Lines containing the word "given" are to be copied from the data below.
(Working data Opens)
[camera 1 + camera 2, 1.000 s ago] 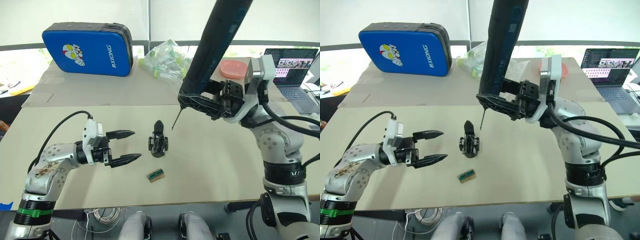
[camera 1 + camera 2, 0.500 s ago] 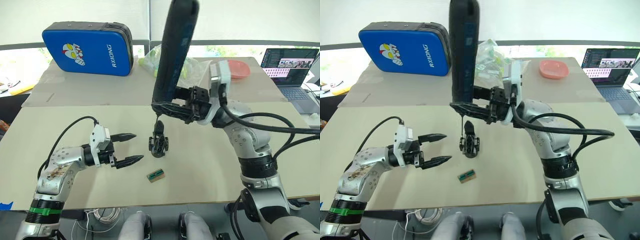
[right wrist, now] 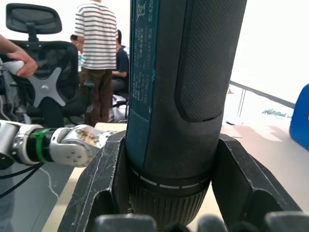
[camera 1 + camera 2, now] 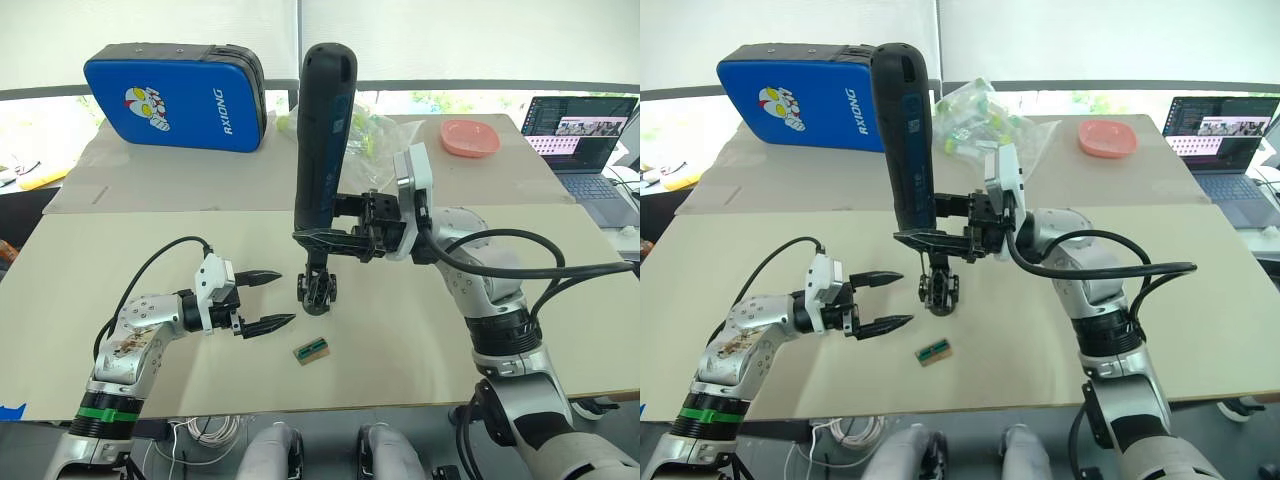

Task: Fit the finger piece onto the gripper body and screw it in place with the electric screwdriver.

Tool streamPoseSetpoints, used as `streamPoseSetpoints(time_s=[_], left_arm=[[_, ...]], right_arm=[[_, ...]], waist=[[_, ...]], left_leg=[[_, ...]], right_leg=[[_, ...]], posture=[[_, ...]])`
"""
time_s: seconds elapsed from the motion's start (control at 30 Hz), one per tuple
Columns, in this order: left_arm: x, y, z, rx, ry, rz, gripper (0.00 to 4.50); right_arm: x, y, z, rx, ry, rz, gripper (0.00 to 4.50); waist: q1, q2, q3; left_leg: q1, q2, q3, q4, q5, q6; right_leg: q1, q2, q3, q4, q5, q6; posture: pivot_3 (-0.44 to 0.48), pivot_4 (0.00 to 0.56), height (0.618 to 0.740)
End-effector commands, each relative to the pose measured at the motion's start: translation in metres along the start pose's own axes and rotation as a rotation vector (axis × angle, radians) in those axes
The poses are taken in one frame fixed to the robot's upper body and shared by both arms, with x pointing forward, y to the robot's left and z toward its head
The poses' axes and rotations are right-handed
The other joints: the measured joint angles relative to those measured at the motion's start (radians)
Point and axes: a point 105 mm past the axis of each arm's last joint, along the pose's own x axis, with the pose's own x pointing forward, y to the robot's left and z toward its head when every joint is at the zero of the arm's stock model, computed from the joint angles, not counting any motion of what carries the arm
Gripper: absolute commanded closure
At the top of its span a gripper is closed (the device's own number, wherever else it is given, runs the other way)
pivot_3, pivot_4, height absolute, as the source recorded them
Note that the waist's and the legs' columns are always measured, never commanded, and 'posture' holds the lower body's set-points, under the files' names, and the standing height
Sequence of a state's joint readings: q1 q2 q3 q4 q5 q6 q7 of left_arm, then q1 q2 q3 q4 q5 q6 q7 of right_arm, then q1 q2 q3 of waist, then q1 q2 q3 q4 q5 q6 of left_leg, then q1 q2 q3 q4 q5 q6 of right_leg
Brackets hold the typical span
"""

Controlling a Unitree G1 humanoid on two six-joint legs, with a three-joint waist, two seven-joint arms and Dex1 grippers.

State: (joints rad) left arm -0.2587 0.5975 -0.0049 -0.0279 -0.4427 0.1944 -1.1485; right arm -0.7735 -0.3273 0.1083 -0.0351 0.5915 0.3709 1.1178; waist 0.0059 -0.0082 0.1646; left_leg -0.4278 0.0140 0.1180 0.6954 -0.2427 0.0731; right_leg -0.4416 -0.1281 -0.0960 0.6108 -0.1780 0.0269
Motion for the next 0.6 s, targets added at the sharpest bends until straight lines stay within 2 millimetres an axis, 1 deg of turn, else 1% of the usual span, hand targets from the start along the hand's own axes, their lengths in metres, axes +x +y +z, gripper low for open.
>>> streamPoseSetpoints(time_s=[0.03,0.6], left_arm=[[0.0027,-0.0012,0.0055,0.030,-0.016,-0.011,0.00],[0.0061,-0.0068,0.0046,0.019,-0.028,-0.019,0.00]], right_arm=[[0.0001,0.0016,0.0188,-0.075,-0.057,0.018,2.53],[-0.0018,0.0036,0.0104,-0.086,-0.029,0.032,2.53]], waist=[[0.000,0.000,0.000],[-0.001,0.000,0.000]], left_leg=[[0.000,0.000,0.000,0.000,0.000,0.000],[0.000,0.000,0.000,0.000,0.000,0.000]], right_leg=[[0.000,0.000,0.000,0.000,0.000,0.000],[0.000,0.000,0.000,0.000,0.000,0.000]], posture=[[0.000,0.150,0.740],[0.000,0.150,0.740]])
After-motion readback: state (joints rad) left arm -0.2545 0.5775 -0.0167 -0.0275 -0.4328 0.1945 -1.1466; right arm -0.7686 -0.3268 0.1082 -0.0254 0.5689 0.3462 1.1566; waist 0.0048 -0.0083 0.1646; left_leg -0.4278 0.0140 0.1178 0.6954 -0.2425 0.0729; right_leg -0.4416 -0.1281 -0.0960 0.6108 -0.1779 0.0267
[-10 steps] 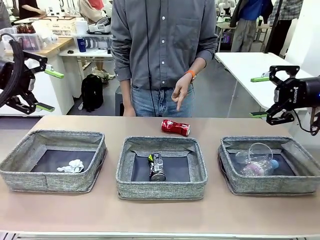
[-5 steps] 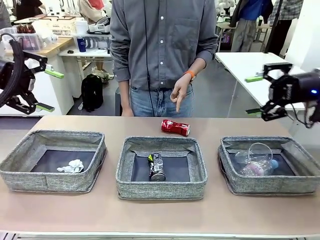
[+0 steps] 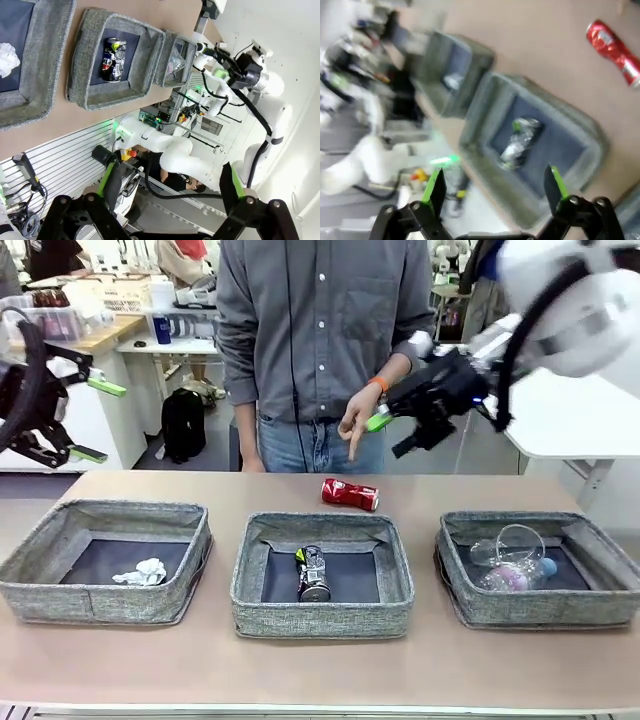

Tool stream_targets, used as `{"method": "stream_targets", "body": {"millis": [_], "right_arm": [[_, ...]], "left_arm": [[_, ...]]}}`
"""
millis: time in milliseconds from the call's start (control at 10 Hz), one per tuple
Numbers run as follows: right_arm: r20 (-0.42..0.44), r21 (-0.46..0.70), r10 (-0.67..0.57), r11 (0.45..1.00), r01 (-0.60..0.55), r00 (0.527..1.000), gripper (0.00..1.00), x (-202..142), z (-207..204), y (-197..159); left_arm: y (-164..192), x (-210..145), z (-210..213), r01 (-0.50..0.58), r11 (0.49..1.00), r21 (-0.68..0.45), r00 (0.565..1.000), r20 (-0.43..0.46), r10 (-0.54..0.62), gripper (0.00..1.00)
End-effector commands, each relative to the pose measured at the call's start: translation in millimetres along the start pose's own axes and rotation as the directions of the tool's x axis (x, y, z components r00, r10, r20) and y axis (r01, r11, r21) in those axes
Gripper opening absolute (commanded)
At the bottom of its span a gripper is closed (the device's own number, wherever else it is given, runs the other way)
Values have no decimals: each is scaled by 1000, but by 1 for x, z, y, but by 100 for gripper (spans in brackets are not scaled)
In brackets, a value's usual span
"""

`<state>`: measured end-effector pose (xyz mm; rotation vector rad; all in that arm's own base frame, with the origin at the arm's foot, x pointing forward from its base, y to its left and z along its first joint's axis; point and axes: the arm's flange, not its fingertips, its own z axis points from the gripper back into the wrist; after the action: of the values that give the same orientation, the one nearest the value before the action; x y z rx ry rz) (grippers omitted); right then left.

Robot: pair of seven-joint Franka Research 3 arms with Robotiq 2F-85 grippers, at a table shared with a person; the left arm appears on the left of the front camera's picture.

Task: Sort the waste into the appropriate baskets.
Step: Pick up the waste item pointed out by the person.

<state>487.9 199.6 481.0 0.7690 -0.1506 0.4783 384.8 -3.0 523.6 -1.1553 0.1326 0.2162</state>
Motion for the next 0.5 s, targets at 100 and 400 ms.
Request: {"method": "stream_targets", "body": {"millis": [100,400], "right_arm": [[-79,-759,618,471,-449,783,100,-1,-46,12],[49,-824,473,517,-232,880,100,-3,-37,4]], "left_arm": [[-2,-1,0,6,1000,-11,1000,8,-6,100],[-2,-1,0,6,1000,-11,1000,8,-6,100]]}}
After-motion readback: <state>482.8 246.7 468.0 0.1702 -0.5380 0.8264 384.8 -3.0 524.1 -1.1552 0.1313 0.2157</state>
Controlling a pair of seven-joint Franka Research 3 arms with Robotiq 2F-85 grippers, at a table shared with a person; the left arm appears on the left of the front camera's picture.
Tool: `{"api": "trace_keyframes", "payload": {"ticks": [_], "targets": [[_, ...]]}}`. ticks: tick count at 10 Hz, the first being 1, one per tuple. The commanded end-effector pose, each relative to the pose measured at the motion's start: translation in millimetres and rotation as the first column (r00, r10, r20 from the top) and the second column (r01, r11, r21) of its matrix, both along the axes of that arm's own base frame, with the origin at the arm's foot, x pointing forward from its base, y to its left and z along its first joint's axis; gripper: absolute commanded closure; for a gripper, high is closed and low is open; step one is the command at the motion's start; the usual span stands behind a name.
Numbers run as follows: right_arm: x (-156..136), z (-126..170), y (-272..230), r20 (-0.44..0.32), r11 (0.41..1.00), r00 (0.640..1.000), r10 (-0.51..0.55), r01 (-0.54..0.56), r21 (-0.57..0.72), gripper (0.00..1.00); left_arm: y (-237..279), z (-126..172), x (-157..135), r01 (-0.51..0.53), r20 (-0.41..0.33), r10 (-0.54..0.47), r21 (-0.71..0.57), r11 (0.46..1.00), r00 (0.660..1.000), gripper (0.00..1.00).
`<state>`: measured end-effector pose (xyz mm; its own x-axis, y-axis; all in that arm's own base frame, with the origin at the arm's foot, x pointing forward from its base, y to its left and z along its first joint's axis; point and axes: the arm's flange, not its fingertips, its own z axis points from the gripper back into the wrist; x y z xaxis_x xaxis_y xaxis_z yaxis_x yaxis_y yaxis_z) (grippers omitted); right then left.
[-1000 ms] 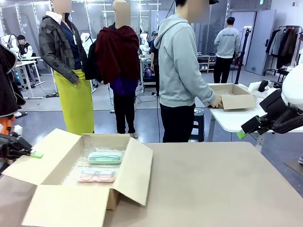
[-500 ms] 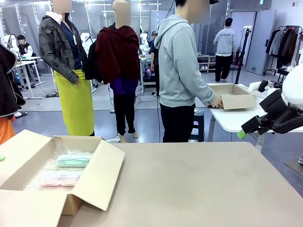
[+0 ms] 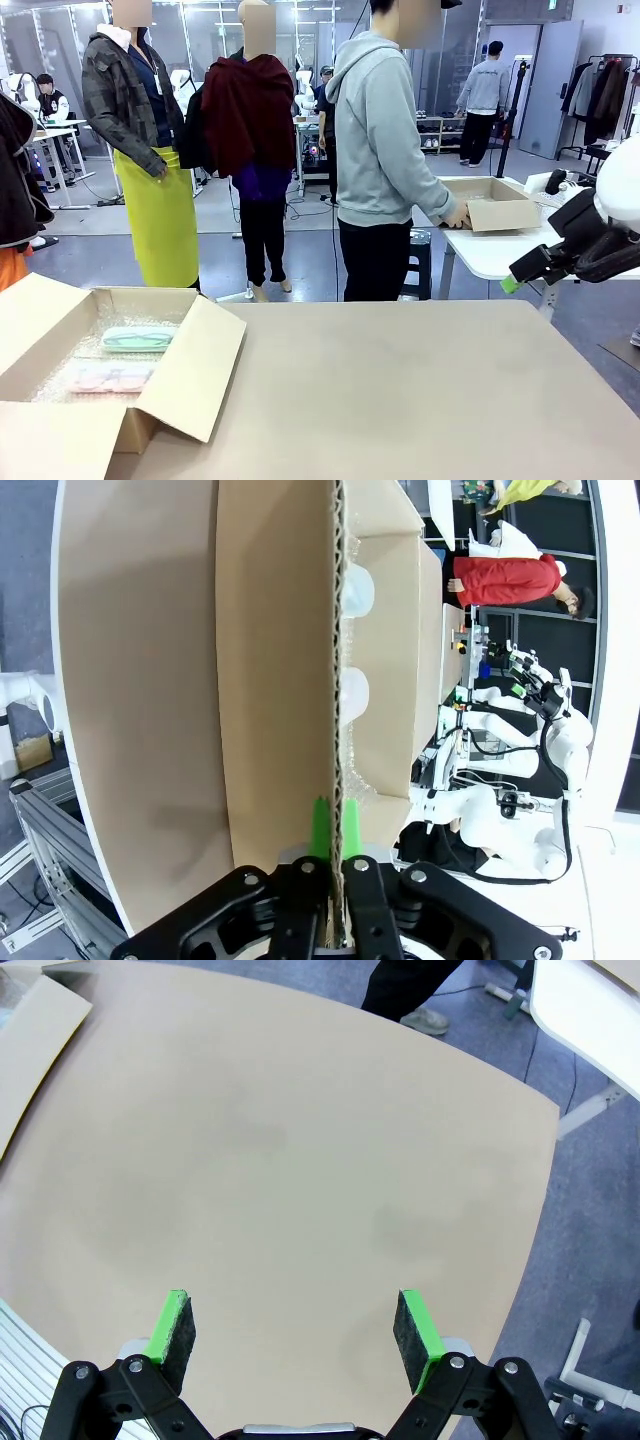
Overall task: Pack the glasses set securely to prepare it for shipping.
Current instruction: Position the Package Box on the left side of the table.
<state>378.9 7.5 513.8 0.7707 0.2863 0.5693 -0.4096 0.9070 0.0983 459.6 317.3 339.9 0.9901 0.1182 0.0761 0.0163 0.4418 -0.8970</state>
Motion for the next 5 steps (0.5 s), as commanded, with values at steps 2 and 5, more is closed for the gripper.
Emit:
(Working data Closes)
Answer below:
At the top of its span a gripper is closed (the device's own number, wherever else it is given, runs the other way)
At the bottom of its span a gripper is closed (the device's own number, wherever else it is given, runs the other way)

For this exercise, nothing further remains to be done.